**Your objective:** Write out every line below that includes the word "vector".

Collected data:

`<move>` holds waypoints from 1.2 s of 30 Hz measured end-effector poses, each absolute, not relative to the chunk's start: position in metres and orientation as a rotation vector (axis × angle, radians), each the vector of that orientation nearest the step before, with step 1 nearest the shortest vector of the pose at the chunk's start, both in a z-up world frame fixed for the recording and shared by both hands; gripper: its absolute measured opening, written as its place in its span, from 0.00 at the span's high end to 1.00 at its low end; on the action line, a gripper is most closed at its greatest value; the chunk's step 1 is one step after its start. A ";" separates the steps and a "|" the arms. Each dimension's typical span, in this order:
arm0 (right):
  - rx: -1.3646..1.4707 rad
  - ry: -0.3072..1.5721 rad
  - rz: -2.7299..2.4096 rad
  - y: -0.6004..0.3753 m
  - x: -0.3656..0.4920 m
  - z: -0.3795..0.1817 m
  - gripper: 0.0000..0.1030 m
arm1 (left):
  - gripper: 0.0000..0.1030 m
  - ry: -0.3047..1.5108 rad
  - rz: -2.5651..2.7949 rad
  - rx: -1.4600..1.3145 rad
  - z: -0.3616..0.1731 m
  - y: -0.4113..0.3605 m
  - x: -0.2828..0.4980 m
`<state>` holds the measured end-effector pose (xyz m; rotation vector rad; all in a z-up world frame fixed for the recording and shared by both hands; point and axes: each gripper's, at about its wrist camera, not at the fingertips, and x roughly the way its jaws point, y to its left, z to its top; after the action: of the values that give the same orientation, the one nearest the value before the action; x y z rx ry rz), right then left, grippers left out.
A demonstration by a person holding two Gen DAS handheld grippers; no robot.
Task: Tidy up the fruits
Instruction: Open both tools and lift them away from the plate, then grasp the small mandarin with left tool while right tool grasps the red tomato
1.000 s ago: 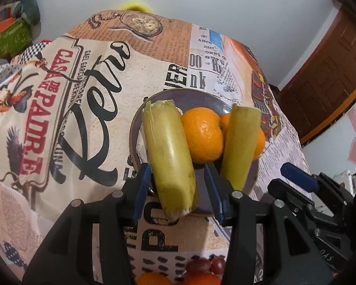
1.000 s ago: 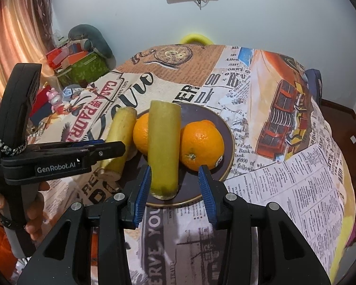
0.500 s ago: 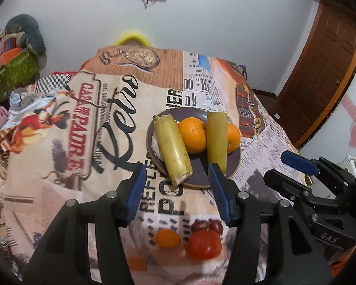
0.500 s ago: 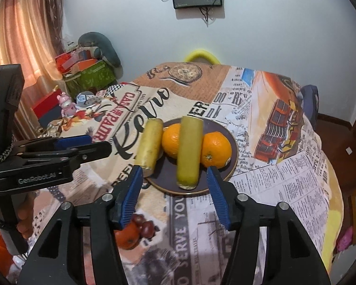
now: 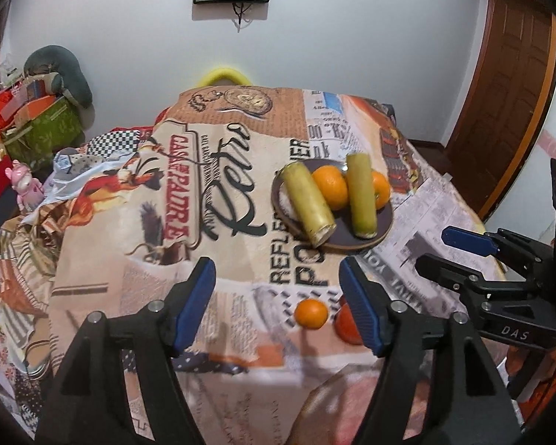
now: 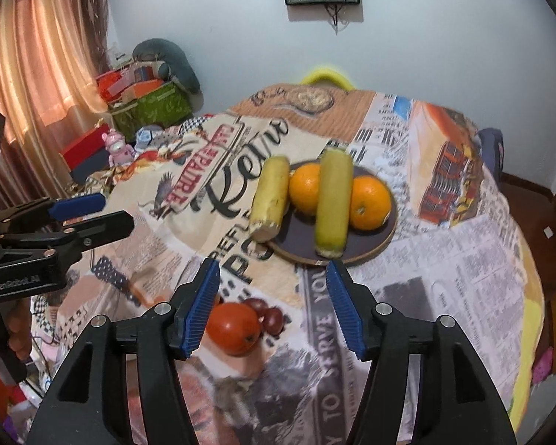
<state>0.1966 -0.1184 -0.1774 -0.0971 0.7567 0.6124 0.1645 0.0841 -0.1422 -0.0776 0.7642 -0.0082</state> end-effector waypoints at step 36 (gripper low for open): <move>-0.136 0.894 0.655 -0.097 0.192 -0.224 0.57 | 0.31 0.923 -0.054 -0.074 -0.221 0.075 0.174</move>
<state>0.1916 -0.0972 -0.2235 -0.1356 0.8937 0.6553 0.1739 0.0747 -0.2205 -0.0739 0.9231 -0.0544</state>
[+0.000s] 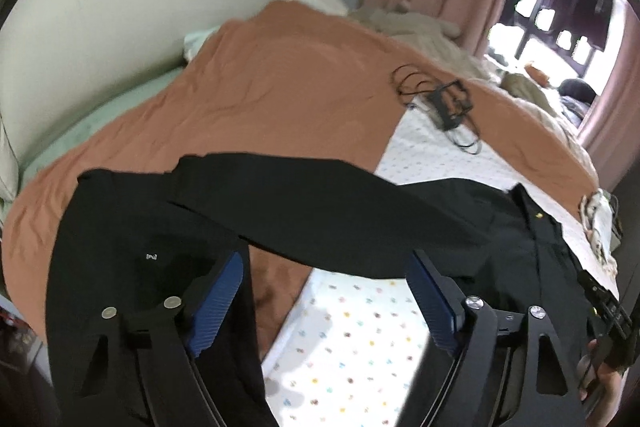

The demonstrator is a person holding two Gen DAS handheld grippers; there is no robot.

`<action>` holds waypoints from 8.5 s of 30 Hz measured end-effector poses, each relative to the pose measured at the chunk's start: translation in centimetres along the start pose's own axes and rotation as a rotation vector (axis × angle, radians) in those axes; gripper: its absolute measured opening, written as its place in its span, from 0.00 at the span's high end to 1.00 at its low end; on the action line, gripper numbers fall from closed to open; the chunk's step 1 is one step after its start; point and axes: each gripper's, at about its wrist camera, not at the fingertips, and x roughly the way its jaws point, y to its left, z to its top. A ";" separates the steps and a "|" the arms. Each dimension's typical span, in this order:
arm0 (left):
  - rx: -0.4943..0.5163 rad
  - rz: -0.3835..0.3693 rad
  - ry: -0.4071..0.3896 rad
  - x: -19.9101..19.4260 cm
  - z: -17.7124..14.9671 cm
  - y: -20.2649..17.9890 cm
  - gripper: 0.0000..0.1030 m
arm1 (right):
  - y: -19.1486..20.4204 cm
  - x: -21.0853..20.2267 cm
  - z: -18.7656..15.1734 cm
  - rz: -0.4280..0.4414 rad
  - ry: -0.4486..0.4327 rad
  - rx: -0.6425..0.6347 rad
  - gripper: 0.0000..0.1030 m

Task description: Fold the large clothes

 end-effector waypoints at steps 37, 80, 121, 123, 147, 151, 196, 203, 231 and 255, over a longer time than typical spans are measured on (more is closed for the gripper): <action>-0.065 0.031 -0.092 3.7 9.4 0.3 0.98 | -2.3 10.7 -2.0 0.229 0.312 0.144 0.62; 0.386 -0.487 0.150 0.2 -1.4 -46.5 0.93 | -30.1 -6.9 -1.8 0.074 -0.031 0.703 0.48; -0.115 -0.381 0.186 7.5 -9.1 -17.6 0.15 | -15.2 7.6 -3.0 -0.252 0.248 0.118 0.23; -0.119 -0.386 0.192 7.7 -9.2 -17.6 0.15 | -14.9 8.0 -3.3 -0.285 0.260 0.083 0.23; -0.099 -0.414 0.209 7.5 -9.9 -20.6 0.15 | -28.9 -7.0 -2.1 -0.348 0.101 0.463 0.54; -0.101 -0.415 0.216 7.9 -10.1 -21.1 0.15 | -31.3 -5.9 -3.7 -0.249 0.153 0.582 0.54; -0.015 -0.321 0.162 10.0 -11.9 -25.0 0.18 | -41.1 -10.4 -3.5 -0.338 -0.077 0.717 0.23; -0.013 -0.305 0.167 10.3 -12.1 -25.2 0.18 | -45.1 -13.0 -5.5 -0.407 -0.134 0.814 0.23; -0.043 -0.267 0.176 11.2 -12.4 -24.9 0.18 | -51.8 -15.2 -6.1 -0.410 -0.374 0.896 0.95; -0.177 -0.402 0.186 9.2 -10.8 -22.8 0.18 | -30.1 -12.4 4.6 0.035 -0.451 0.397 0.96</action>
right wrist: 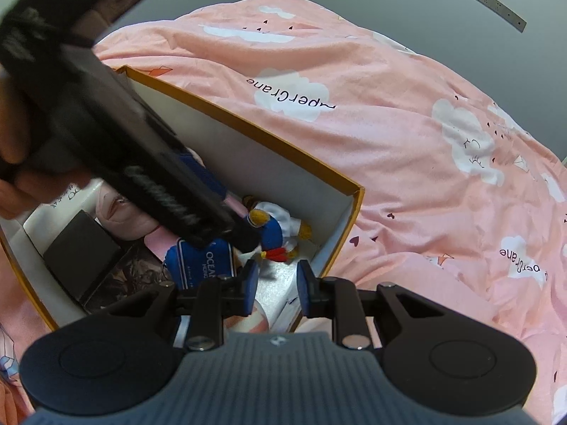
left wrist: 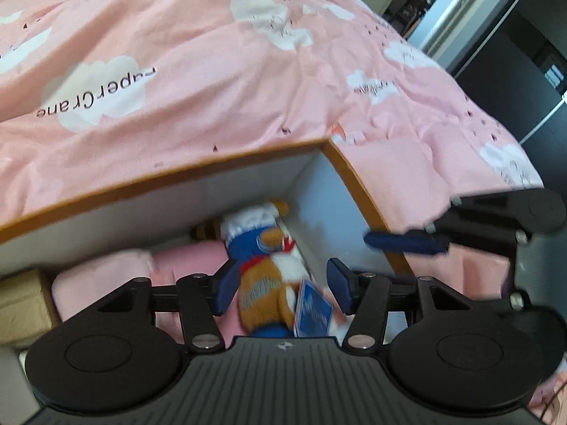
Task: Organize objects
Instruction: 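Open both grippers and release the plush toys inside the box, then move both grippers out to the yellow tape measure and orange crocheted ball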
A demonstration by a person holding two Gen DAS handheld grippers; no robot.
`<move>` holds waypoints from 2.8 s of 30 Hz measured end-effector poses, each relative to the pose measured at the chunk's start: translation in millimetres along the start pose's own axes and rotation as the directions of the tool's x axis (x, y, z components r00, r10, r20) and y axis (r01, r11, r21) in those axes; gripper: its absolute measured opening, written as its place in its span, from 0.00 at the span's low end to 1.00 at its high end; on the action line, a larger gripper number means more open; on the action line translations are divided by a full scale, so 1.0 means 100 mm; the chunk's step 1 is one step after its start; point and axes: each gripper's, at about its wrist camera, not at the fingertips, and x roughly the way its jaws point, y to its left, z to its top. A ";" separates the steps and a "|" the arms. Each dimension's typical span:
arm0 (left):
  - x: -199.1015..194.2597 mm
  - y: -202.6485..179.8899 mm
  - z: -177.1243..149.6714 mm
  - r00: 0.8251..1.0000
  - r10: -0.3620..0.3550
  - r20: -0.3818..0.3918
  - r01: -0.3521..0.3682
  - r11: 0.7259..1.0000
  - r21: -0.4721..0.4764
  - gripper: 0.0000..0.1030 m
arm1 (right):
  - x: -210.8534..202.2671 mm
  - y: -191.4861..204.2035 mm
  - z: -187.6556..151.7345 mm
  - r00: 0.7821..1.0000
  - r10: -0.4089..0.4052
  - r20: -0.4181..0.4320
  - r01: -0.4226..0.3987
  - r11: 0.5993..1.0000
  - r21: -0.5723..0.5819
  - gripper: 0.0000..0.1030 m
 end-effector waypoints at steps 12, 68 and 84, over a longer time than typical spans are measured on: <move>0.12 -0.04 -0.18 0.999 0.029 -0.039 -0.026 0.996 0.079 0.38 | -0.09 0.07 -0.05 1.000 -0.018 0.005 0.019 0.999 -0.034 0.23; -0.54 -0.72 -1.93 0.988 0.154 0.017 -0.154 0.988 0.004 0.45 | -0.93 1.03 -1.49 0.997 0.024 -0.067 0.008 0.899 0.438 0.41; -0.36 -0.53 -2.21 0.992 0.108 -0.065 -0.116 0.984 -0.135 0.45 | -0.57 1.16 -1.75 0.969 0.131 -0.210 -0.013 0.874 0.486 0.36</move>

**Task solution:**
`<move>` holds waypoints from 1.2 s of 30 Hz measured end-effector poses, each absolute, not relative to the chunk's start: position in metres and orientation as a rotation vector (axis × angle, radians), each the vector of that orientation nearest the step before, with step 1 nearest the shortest vector of the pose at the chunk's start, both in a z-up world frame fixed for the recording and shared by both hands; gripper: its absolute measured opening, written as its place in its span, from 0.00 at the span's high end to 1.00 at its low end; on the action line, a gripper is most closed at its greatest value; the chunk's step 1 is one step after its start. A ";" separates the steps and a "|" the arms. Each dimension's typical span, in this order:
`<state>` holds the measured end-effector pose (xyz m; rotation vector rad; all in a z-up world frame fixed for the recording and shared by both hands; point and axes: each gripper's, at about its wrist camera, not at the fingertips, and x roughly the way its jaws point, y to its left, z to its top; after the action: of the values that give the same orientation, the one nearest the value before the action; x y z rx ry rz), right then left, grippers left out.
`<action>` holds waypoints from 8.5 s of 30 Hz measured end-effector poses, each relative to the pose measured at the chunk's start: translation in centimetres along the start pose's own axes and rotation as a rotation vector (axis × angle, radians) in those axes; gripper: its absolute measured opening, written as its place in its span, from 0.00 at the span's high end to 1.00 at its low end; on the action line, gripper numbers fall from closed to open; the chunk's step 1 is one step after its start; point and axes: each gripper's, at about its wrist camera, not at the fingertips, and x roughly the way its jaws point, y to its left, z to its top. A ";" separates the steps and a "|" the arms. Each dimension's typical span, in this order:

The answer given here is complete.